Unprecedented public mendacity by the President of the United States requires a better response.

Here’s a form I think is worth trying: a “truth sandwich,” as made by linguist George Lakoff and outlined by Washington Post columnist Margaret Sullivan:

  • report the truth
  • report what a politician or official claimed
  • fact-check those claims in-line in the same broadcast, story or post

Here’s an timely, relevant example of a “truth sandwich”:

No responsible newspaper would run a raw transcript of Trump’s words on the front page in 2018 without both. His campaign can “go direct” if Facebook, after all, if it wishes. The White House can put it on YouTube.

Stop broadcasting rallies full of lies and disinformation live, giving both a frictionless platform for infecting the public. Identify new or notable — the news — and put it in a “truth sandwich.”

As I told U.S. Senators in December 2017, investigative journalism is a better antidote for misinformation and disinformation than censorship.

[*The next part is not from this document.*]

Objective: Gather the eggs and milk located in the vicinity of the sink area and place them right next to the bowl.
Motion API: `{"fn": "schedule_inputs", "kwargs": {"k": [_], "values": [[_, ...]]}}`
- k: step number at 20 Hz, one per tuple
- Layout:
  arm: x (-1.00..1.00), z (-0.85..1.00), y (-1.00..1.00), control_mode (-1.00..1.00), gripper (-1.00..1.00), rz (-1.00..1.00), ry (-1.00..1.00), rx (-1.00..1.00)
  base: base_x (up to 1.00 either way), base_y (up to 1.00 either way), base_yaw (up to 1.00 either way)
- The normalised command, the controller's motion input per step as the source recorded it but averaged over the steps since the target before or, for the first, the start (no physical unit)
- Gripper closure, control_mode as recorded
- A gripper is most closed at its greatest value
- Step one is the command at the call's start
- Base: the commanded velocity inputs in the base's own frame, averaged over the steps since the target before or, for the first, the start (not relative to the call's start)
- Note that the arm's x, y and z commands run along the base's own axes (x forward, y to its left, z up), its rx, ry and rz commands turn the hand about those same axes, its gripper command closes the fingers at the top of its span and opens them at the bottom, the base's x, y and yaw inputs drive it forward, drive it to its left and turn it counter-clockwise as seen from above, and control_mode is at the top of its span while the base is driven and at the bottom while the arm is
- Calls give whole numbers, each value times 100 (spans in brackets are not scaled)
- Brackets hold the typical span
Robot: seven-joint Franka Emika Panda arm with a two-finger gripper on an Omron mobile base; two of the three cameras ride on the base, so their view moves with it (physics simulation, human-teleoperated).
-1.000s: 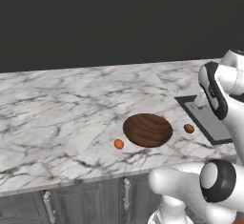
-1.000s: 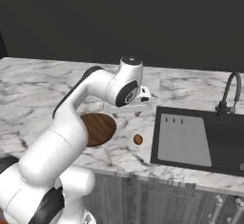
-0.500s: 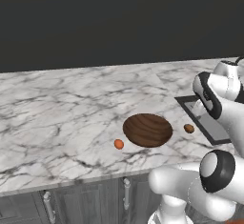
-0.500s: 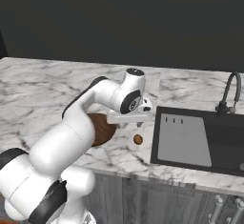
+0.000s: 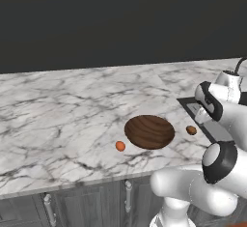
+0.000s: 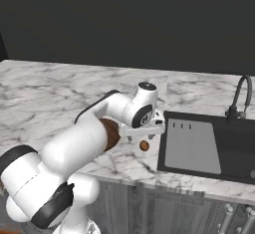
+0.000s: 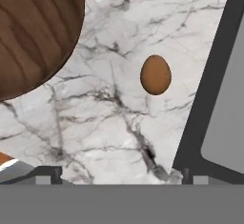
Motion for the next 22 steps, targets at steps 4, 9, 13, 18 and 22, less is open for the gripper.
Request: {"fn": "schedule_inputs", "kwargs": {"k": [4,9,13,18,22], "values": [[24,-25,-12,-100,-100,0,0,0,0,0,0],[13,-11,0,-100,-100,0,0,0,0,0,0],[16,-20,0,-100,-100,0,-3,0,0,0,0],[18,-31,0,-100,-100,1,-7,0,0,0,0],[24,-29,8,-100,-100,5,-11,0,0,0,0]]}}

The existential problem that confronts publishers and watchdogs alike is that Trump is simply exploiting and further eroding the low trust in journalism that existed in 2015, when he ran for office – and while some of the damage is self-inflicted, politicians, pundits and powerful plutocrats and industrial interests who benefit from casting doubt on science.

trump disinfo

As conservative commentator Charlie Sykes has noted, Trump simply built upon decades of conservative politicians, talkshow hosts, and partisan media outlets delegitimizing news media.

That could have disastrous consequences for this historic moment. As Sykes wrote in May 2017, I honestly think that if we had this media ecosystem during the Watergate scandal that Nixon would have survived.”

A healthy Congress would hold conduct oversight, holding hearings, and censure Trump for engaging in disinformation warfare with American democracy that contradicts the U.S. government’s own assessments. It would also consider whether lying to the public about public safety represents a “high crime and misdemeanors, ” and act accordingly.

We face a President lying to the public, in public, daily. Remarkably, data compiled by the Toronto Star shows his “dishonesty density” is increasing.

Even worse, Trump is deliberately disinforming the public about Russian actions or activities, and keeping our government in the dark about what, exactly, he talked about with Russian President Vladimir Putin in Helsinki without serious consequence to date from Congress.

In 2018, the hyperpartisan news bubble, complicit Congressmen surrounding and protecting Trump and his own disinformation campaigns is putting that to the test. I continue to hope that we and our institutions are up to this historic challenge.